Le film parfait n’existe pas, et c’est parfois juste une question de détails. Même si Alain Corneau nous sert un cadre exquis, parfaitement maîtrisé, avec une image soignée, nette, voir même hygiénique et maniaque comme l’héroïne qu’il nous dépeint, il ne réussit pas un chef d’œuvre mais juste un bon film. Pourtant il soigne bien ses acteurs avec une réalisation quasi parfaite, et plus particulièrement concernant Ludivine Sagnier que l’on découvre comme jamais on ne l’a vu précédemment sur un plan de profil, ou bien encore sous une douche, ou même lorsqu’elle se regarde dans un miroir. Il en exploite toutes les facettes très intelligemment. En ce qui concerne l’action, rien ne bouge à l’écran mais tout se passe à l’intérieur, sauf au moment ultime quand la caméra descend d’un cran pour nous signaler que c’est maintenant. Elle perd pied mais garde le contrôle suffisamment pour ne pas basculer, métaphore psychologique de l’assassin schizophrénique froid qui accomplit son œuvre. Le souci du détail visuel existe au point de penser à donner le nom de notre cadre à sa place de parking comme il se doit dans toute grande entreprise.
La forme est donc réussie, mais le détail qui ne me convient pas, c’est le fond. Gros détail tout de même. L’idée de mélanger des rapports ambigus de la hiérarchie sociale au triangle amoureux est excellente. La tension entre les personnages est bien interprétée, on ressent le malaise crée. Cependant, on frôle parfois la caricature à vouloir pousser les caractères trop loin. Machiavel tend parfois vers JR de Dallas, et la scène d’hystérie dans l’ascenseur et le parking n’est pas crédible car surjouée. Mais ce n’est pas le pire. Le pire est que le scénario et une économie de moyens sur un détail, justement encore, viennent mettre à mal l’appréciation positive de ce film. Le problème est que les ressorts dramatiques ne tiennent pas debout. Une histoire de mail de menace tout d’abord énervante : comment imaginer qu’une personne très intelligente se fasse piéger de la sorte alors que les boites mails donnent les horaires d’envoi et qu’à ce moment la piégée est en compagnie d’une dizaine de collaborateurs en réunion. Passons. L’enquête est pire : pour une enquête criminelle, on a franchement envie de rire des moyens mis en œuvre. Tout commence par un crime mal mis en scène puisqu’il manque d’hémoglobine. Après trois coups de couteau dont un en plein cœur d’une bonne lame bien enfoncée, le sang devrait couler à flot et non en un mince filet. Ensuite, dans de telles conditions, comment imaginer que le mort puisse écrire quoi que ce soit. Les flics sont cons, le Procureur lamentable, ce n’est pas une critique de Corneau mais une facilité pour développer l’objet de son histoire plus linéairement. Comment peut-on imaginer de nos jours, que sur des perquisitions, des flics n’aient pas de gants ou manquent une écharpe dans un meuble de rangement de vêtements ? Et l’analyse toxicologique d’une accusée qui permettrait de révéler qu’elle n’est pas shootée semble elle aussi plus qu’évidente. Des séries policières font beaucoup mieux que cela.
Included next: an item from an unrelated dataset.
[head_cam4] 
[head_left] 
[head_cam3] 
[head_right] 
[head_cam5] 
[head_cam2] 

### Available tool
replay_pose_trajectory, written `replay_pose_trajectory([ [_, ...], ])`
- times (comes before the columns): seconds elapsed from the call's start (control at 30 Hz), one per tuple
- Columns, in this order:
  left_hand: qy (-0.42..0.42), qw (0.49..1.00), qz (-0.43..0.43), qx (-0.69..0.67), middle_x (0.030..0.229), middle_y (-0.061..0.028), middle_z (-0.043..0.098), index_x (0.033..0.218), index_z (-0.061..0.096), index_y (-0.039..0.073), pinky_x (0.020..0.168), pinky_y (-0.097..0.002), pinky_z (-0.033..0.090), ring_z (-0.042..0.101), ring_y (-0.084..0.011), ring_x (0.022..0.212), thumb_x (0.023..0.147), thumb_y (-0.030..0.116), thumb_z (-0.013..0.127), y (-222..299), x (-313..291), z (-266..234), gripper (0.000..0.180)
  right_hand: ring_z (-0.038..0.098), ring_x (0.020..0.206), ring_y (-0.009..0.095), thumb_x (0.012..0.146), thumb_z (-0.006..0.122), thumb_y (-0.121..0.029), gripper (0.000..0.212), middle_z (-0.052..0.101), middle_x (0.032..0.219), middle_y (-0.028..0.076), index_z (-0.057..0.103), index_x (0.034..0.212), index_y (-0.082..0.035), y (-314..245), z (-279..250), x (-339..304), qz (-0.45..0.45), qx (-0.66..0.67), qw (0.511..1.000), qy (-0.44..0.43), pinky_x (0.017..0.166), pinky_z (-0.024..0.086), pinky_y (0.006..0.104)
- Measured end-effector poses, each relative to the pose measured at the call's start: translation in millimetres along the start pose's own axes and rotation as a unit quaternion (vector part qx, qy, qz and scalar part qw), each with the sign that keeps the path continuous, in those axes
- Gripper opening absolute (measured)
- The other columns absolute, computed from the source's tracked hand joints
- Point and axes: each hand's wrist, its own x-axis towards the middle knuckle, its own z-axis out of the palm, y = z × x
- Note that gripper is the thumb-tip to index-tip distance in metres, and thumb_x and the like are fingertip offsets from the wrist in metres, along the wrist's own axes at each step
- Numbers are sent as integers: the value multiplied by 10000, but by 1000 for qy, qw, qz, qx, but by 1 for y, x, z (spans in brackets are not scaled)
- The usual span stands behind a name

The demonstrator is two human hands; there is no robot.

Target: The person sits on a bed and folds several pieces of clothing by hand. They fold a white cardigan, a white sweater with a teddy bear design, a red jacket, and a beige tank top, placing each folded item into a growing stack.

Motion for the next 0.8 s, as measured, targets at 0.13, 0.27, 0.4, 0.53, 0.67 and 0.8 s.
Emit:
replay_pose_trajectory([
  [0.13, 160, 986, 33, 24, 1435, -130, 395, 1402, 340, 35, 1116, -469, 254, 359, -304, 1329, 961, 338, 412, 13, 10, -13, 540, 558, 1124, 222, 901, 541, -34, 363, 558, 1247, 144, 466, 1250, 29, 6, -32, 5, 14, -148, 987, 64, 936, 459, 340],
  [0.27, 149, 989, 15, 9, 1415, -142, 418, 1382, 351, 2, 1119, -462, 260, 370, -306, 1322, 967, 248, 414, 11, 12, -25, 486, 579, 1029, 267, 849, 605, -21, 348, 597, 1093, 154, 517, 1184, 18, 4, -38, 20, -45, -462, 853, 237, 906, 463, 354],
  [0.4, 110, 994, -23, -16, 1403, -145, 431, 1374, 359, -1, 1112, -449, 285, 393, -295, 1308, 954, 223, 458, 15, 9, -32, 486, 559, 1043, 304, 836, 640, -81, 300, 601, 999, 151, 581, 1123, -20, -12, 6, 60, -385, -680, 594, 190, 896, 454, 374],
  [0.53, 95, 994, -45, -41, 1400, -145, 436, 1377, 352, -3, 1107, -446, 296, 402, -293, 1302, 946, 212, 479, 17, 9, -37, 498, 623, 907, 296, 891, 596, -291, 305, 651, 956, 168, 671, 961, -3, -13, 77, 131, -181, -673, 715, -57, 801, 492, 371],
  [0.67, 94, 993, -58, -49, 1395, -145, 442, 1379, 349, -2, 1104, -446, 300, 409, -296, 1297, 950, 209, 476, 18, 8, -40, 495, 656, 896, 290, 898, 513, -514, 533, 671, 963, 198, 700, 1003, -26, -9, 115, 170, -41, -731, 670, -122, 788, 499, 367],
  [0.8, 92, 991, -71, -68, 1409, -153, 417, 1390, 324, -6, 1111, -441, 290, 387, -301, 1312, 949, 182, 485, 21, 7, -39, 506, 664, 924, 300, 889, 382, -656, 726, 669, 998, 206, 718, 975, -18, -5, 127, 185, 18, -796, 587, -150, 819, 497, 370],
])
Enfin, je n’aime pas du tout l’économie de moyens qui veut nous faire croire que l’on est au Caire en affichant simplement Le Caire en incrustation à l’écran. Pas un plan de coupe de la ville, juste une réunion dans un bureau parisien avec des arabes et un appel à la prière entendu depuis un hôtel tout aussi parisien. Là j’ai vraiment l’impression d’être pris pour un con en tant que spectateur.
Voilà donc un fil bien agréable visuellement, mais assez désagréable intellectuellement.